Following the Australian NBL season, Hunt joined the Hawke's Bay Hawks for the rest of the 2021 New Zealand NBL season. He helped the Hawks reach the grand final, where they lost 77–75 to the Wellington Saints. In 13 games, he averaged 11.2 points and 4.2 rebounds per game.

In December 2021, Hunt re-signed with the Hawks for the 2022 New Zealand NBL season. In 15 games, he averaged 15.5 points, 6.2 rebounds, 1.4 assists, 1.1 steals and 1.0 blocks per game.

In January 2023, Hunt re-signed with the Hawks for the 2023 New Zealand NBL season. In 19 games, he averaged 10.8 points, 5.2 rebounds, 1.4 assists and 1.0 blocks per game.

In August 2023, Hunt joined the Surrey Scorchers of the British Basketball League (BBL) for the 2023–24 season. In early January 2024, he sustained a fracture to the fibula of his left leg. In 11 BBL games, he averaged 8.3 points, 4.0 rebounds, 1.7 assists and 1.0 blocks per game.

Hunt had signed with the Franklin Bulls for the 2024 New Zealand NBL season and had hoped to join the team a third into the season, but he ultimately required a longer recovery from the broken leg than initially expected.

In August 2024, Hunt signed with the Surrey 89ers of the Super League Basketball for the 2024–25 season. In 31 games, he averaged 5.2 points, 3.5 rebounds and 1.3 assists per game.

In May 2025, Hunt was acquired by the Franklin Bulls for the rest of the 2025 New Zealand NBL season. In 10 games, he averaged 6.3 points, 5.1 rebounds and 1.3 assists per game.
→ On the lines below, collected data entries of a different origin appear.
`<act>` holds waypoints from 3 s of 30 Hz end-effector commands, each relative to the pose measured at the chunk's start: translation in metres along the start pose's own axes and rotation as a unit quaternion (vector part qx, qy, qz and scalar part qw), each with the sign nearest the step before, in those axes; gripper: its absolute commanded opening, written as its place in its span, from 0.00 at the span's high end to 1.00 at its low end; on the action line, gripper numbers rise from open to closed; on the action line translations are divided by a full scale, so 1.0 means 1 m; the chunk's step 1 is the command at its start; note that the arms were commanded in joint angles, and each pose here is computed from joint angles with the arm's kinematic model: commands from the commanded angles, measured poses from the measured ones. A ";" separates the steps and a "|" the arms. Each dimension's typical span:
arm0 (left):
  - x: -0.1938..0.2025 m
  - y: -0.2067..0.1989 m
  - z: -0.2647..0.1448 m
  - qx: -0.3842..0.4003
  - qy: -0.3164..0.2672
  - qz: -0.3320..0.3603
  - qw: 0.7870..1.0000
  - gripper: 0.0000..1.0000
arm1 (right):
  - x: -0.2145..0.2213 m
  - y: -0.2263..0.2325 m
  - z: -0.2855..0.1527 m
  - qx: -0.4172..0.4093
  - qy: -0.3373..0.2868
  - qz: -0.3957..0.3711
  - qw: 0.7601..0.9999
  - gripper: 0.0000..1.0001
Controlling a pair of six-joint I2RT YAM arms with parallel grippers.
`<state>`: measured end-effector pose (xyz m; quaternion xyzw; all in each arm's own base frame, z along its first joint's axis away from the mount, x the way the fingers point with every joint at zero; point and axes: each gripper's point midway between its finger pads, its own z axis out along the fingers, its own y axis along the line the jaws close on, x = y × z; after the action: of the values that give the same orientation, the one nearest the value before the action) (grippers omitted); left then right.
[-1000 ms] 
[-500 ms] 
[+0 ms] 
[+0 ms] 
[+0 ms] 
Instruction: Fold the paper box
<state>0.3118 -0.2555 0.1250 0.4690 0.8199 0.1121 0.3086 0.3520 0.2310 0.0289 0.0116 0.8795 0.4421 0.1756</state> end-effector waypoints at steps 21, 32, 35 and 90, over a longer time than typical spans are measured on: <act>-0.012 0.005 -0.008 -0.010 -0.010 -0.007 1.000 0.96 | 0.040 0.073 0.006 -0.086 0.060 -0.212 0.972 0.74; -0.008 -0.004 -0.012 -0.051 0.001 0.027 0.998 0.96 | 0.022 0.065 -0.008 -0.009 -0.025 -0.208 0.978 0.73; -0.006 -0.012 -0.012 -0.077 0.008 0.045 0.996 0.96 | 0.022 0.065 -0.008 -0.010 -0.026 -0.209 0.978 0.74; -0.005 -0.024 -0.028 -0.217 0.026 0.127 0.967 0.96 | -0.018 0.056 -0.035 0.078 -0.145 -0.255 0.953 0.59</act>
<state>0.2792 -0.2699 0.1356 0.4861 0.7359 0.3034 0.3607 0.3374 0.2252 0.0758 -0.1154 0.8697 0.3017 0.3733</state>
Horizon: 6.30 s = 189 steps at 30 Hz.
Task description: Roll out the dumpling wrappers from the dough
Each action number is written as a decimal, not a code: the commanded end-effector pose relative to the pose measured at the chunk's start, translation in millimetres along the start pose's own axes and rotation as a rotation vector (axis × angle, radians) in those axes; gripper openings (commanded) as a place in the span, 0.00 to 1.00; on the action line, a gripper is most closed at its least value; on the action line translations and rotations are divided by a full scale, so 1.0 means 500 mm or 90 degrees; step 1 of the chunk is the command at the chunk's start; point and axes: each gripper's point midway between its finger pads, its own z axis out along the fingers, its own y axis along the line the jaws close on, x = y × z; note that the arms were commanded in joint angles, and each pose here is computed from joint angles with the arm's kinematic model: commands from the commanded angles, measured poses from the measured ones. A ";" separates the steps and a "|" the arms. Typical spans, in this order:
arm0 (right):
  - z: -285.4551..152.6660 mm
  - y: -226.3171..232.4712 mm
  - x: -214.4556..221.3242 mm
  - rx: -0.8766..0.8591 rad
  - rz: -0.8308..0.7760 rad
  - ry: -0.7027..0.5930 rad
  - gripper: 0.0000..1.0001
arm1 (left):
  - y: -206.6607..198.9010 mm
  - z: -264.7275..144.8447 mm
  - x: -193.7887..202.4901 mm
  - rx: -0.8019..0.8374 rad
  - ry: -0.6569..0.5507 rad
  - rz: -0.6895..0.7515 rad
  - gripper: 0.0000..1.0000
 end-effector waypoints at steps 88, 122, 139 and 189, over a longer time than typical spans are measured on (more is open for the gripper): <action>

In February 2026, Hunt signed with the Wellington Saints for the 2026 New Zealand NBL season.

==National team career==
Hunt made his debut for the New Zealand national team in February 2021. He helped New Zealand win bronze at the 2022 FIBA Asia Cup.

In July 2025, Hunt was named in the Tall Blacks squad for the FIBA Solidarity Cup and Four Nations Tournament in China.

==Personal life==
Hunt's father Brett played in the NZNBL, while his twin sister Madison also played basketball in high school.